=== Provided records ===

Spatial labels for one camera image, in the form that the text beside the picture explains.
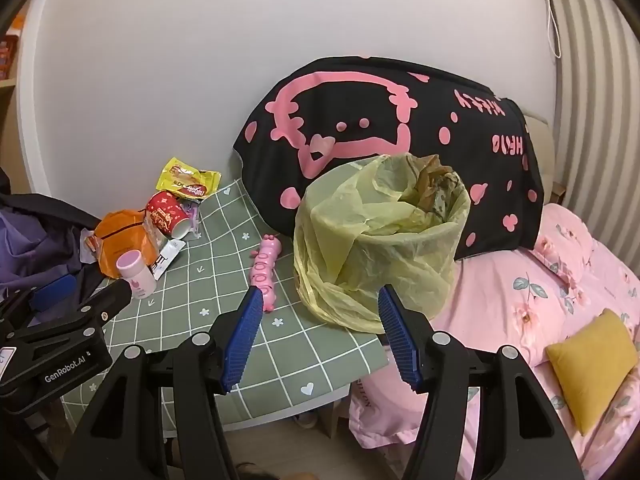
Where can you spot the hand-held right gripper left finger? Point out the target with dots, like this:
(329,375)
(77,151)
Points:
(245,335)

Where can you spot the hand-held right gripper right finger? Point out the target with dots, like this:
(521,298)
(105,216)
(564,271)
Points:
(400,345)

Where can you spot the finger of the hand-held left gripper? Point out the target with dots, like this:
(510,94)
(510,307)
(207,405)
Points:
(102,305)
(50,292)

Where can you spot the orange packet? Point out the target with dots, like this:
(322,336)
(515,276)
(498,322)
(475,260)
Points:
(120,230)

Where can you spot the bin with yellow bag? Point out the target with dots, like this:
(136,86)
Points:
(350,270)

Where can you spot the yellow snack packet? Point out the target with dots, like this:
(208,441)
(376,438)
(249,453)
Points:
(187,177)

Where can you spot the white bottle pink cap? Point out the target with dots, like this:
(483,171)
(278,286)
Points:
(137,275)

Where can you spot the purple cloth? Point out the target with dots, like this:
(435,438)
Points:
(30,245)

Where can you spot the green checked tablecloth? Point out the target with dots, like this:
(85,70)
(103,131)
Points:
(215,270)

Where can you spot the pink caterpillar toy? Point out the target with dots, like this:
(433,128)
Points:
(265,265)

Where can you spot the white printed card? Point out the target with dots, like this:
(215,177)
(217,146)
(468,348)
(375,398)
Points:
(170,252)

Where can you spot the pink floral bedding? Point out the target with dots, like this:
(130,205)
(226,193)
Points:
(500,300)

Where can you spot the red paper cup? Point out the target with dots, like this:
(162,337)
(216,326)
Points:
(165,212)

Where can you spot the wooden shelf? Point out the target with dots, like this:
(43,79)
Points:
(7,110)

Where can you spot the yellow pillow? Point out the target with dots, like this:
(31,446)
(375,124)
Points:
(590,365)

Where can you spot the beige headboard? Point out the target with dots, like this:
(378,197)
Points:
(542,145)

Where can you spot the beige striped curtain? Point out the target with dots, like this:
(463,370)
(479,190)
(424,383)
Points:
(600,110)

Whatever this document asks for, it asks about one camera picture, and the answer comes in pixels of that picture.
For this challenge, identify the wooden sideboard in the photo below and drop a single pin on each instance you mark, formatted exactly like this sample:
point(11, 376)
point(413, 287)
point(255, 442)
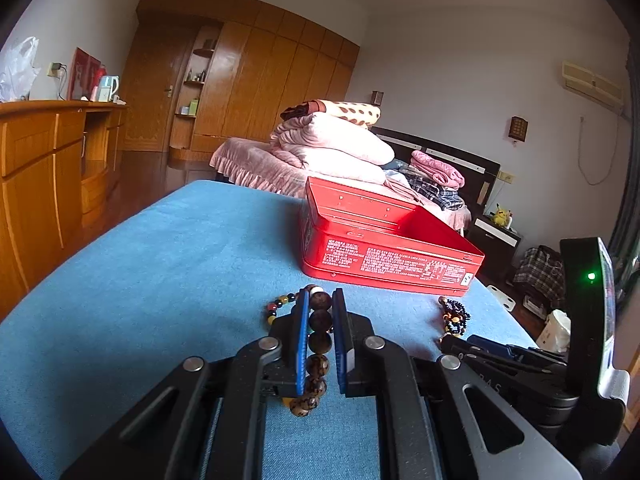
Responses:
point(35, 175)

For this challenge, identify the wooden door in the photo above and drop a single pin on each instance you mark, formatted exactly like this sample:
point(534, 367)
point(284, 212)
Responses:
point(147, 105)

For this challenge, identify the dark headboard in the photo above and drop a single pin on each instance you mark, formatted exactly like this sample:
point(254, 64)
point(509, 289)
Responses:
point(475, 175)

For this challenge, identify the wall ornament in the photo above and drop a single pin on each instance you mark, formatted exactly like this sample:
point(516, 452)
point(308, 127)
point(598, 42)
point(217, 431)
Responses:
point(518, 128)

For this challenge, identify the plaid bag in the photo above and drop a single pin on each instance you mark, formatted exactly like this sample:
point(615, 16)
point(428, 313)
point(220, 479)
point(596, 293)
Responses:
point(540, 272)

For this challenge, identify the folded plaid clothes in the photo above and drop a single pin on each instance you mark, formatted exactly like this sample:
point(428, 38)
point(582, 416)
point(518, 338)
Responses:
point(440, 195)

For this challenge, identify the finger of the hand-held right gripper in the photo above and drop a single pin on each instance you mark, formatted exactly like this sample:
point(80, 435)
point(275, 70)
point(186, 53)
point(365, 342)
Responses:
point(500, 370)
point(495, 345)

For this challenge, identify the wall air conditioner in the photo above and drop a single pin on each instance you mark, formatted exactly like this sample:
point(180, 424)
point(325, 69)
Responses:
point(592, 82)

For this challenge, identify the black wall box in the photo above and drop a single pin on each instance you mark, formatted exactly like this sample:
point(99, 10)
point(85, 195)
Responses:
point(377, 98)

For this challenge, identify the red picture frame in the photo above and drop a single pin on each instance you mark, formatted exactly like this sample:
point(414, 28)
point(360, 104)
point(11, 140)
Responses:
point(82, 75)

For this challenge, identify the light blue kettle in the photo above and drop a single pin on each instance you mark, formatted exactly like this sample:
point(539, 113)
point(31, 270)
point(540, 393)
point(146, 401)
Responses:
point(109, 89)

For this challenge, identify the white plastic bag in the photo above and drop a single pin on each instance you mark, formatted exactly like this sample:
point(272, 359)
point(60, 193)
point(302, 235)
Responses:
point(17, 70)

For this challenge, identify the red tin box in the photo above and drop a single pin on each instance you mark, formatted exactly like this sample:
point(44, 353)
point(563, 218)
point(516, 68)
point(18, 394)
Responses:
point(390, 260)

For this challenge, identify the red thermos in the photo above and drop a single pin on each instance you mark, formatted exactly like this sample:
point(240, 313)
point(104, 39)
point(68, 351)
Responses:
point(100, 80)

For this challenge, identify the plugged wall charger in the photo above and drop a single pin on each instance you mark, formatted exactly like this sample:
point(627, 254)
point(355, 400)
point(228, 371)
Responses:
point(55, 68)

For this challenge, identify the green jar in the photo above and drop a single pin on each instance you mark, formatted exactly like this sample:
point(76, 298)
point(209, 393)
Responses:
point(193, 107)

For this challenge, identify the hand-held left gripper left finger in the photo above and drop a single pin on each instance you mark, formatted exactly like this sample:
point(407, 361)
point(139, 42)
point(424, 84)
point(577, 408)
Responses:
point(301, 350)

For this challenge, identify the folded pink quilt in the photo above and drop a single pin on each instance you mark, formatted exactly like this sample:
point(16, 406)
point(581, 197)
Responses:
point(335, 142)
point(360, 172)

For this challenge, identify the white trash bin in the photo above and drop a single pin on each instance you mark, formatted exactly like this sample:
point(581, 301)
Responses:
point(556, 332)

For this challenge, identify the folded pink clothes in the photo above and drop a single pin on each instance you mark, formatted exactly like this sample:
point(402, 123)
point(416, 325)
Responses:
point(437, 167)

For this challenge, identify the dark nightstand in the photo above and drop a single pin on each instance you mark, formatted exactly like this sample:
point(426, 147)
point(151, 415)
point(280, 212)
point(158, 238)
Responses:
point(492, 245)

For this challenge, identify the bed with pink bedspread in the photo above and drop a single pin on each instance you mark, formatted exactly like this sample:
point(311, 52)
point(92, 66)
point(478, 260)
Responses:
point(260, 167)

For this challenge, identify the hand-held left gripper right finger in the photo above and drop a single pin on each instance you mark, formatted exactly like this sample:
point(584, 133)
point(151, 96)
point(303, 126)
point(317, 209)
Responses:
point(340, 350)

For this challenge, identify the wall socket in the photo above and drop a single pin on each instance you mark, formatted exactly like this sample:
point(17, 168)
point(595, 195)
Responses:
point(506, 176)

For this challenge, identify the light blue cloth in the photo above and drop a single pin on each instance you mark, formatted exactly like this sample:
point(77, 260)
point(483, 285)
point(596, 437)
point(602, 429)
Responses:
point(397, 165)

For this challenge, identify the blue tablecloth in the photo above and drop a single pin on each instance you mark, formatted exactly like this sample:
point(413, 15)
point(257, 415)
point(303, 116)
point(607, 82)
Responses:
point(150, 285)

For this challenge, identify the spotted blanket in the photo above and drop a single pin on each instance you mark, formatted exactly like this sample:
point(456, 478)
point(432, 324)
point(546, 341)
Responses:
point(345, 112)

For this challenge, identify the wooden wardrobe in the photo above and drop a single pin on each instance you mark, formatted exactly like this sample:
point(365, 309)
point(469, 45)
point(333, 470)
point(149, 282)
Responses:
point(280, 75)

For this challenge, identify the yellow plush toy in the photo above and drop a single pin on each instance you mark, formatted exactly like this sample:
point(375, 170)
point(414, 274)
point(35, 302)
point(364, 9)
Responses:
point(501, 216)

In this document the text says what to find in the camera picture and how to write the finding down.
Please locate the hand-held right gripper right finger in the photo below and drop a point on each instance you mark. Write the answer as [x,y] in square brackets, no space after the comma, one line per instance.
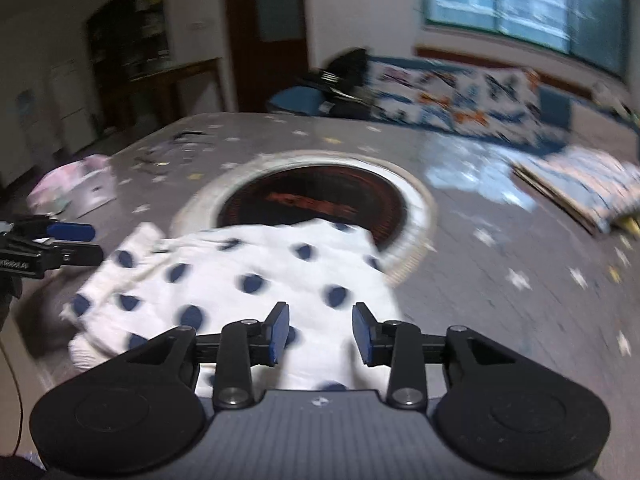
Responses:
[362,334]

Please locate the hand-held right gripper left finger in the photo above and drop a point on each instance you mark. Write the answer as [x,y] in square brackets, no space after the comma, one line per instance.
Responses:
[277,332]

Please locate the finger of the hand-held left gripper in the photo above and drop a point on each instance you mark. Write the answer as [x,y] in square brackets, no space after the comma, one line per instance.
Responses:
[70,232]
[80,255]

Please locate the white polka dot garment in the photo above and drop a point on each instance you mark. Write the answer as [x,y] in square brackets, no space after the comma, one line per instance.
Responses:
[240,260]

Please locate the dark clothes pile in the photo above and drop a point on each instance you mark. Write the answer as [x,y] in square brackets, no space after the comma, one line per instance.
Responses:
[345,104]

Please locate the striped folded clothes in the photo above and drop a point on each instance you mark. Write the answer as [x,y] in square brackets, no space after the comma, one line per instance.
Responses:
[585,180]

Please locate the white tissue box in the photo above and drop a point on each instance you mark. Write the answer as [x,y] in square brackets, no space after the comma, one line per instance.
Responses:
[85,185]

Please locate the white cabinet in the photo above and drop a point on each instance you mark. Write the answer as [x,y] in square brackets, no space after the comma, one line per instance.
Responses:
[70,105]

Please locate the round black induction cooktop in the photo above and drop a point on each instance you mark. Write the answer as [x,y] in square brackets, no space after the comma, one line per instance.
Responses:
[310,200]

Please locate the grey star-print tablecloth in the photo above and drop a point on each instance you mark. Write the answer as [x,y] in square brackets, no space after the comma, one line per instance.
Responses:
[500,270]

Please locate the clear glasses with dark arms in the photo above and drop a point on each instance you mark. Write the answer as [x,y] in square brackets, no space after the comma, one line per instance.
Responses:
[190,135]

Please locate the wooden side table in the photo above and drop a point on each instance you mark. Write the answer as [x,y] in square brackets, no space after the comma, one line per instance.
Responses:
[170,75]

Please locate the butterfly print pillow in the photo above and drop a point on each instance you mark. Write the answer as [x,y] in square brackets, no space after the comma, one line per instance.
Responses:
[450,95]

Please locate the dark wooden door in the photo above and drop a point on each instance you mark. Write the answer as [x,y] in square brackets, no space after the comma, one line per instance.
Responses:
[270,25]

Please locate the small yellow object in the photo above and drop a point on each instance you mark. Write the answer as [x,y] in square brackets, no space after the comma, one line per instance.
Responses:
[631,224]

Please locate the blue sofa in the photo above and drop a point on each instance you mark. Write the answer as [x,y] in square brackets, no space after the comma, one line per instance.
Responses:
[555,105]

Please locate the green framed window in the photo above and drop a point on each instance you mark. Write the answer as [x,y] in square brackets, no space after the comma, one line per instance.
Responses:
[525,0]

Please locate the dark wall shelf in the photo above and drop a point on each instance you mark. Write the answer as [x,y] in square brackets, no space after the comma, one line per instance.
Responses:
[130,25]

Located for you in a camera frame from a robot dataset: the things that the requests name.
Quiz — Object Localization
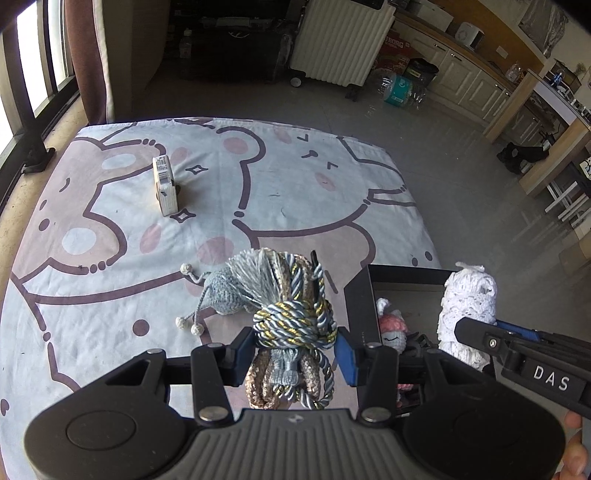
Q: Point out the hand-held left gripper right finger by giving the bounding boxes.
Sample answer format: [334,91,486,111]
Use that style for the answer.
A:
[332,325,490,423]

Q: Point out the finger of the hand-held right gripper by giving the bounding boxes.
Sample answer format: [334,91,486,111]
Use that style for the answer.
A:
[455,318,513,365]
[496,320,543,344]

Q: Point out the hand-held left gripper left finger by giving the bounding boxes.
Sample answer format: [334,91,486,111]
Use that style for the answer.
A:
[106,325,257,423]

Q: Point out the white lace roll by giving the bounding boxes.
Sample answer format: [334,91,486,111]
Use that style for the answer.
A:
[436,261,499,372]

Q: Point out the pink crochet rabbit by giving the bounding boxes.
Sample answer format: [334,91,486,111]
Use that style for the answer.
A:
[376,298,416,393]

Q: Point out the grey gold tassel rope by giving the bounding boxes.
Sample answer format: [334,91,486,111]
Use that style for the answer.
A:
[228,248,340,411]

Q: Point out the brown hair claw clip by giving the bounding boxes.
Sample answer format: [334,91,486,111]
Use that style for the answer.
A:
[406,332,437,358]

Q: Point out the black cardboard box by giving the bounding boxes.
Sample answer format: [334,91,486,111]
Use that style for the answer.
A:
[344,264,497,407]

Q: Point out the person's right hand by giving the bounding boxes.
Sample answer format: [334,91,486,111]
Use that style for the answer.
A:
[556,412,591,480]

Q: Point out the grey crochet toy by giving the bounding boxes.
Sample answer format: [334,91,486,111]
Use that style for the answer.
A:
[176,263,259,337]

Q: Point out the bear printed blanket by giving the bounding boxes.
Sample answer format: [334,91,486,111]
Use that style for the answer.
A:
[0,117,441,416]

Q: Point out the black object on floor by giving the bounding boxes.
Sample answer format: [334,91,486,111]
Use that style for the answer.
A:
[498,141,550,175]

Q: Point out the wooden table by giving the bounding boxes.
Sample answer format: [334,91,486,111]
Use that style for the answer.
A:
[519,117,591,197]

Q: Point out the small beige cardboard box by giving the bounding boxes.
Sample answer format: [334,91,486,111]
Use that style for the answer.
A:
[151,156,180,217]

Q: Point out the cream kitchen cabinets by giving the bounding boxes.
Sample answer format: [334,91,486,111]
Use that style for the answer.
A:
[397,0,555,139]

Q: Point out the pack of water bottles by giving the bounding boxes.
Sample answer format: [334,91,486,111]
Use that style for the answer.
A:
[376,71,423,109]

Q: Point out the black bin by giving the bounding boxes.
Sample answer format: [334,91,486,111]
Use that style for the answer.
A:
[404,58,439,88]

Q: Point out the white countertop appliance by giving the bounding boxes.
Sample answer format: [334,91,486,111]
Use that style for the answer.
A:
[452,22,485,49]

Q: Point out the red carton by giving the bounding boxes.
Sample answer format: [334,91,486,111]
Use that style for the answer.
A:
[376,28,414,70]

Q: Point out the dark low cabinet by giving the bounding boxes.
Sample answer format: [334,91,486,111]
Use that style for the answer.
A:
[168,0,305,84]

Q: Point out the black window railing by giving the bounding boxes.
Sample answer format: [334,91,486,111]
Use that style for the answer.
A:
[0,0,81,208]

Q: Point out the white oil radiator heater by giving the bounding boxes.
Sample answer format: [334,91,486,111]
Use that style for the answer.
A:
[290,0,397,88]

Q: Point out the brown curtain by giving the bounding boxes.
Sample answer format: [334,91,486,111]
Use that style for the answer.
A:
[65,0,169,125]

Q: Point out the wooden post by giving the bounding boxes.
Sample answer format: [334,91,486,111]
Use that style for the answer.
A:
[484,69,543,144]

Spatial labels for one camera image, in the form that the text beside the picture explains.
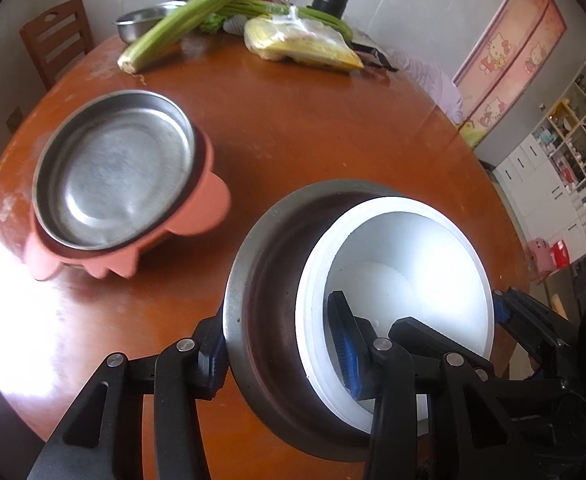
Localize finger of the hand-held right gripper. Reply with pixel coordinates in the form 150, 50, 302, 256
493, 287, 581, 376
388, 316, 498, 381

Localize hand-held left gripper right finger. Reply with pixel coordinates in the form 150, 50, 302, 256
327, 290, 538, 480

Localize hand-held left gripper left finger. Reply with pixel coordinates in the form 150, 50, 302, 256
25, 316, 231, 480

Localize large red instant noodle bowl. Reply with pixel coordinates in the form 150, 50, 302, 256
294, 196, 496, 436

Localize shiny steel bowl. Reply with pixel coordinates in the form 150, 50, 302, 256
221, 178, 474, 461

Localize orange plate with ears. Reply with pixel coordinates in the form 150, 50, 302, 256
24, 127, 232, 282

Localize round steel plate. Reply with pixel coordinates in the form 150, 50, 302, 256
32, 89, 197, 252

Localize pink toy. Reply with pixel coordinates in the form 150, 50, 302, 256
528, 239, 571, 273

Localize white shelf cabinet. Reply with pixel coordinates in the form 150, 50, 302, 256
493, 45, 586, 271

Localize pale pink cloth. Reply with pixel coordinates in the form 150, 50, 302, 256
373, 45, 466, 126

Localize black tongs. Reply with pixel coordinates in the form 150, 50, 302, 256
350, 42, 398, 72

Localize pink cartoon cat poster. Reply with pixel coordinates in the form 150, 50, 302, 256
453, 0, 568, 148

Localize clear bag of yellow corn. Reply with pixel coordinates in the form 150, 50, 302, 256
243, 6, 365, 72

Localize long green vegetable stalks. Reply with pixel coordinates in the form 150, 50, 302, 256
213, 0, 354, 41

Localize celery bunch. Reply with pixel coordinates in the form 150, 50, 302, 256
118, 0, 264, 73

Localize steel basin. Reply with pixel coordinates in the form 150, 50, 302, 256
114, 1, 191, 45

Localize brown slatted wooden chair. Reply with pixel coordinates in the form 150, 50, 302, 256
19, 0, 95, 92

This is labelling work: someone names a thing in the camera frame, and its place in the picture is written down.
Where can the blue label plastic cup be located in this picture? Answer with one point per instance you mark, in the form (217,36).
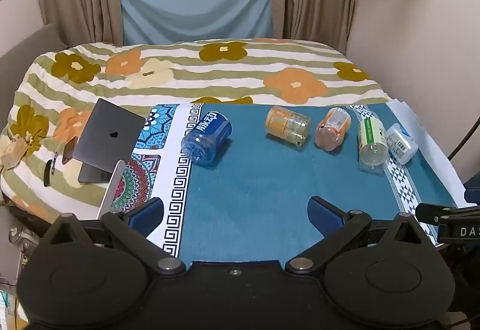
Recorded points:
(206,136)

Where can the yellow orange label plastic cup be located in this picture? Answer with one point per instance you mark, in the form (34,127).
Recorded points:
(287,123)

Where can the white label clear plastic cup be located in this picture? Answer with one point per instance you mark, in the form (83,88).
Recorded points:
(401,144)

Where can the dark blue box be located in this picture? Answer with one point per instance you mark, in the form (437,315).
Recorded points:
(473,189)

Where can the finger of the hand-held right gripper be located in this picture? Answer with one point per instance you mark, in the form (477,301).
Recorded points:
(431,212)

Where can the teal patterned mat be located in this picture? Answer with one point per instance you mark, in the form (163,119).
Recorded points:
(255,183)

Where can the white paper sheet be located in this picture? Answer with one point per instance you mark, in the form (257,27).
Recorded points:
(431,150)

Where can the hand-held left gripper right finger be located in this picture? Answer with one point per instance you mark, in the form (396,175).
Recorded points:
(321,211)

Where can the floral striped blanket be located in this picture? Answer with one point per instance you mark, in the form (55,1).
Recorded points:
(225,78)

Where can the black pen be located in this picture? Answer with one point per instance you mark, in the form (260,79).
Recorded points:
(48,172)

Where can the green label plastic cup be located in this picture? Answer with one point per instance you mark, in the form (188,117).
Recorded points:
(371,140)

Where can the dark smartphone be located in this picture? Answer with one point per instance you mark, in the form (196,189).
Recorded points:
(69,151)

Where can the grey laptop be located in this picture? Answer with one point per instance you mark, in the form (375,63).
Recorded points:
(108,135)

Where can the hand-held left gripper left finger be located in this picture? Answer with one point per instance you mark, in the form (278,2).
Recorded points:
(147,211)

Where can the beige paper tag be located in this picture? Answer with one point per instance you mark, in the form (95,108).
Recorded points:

===

**Task to complete**
If a line in the records holds the string "floral", copy it.

**Solution for this exercise**
Where can you spot the pink floral bedding? Point out the target with dots, like this:
Where can the floral striped blanket be located in this picture? Answer with one point per instance you mark, in the form (55,1).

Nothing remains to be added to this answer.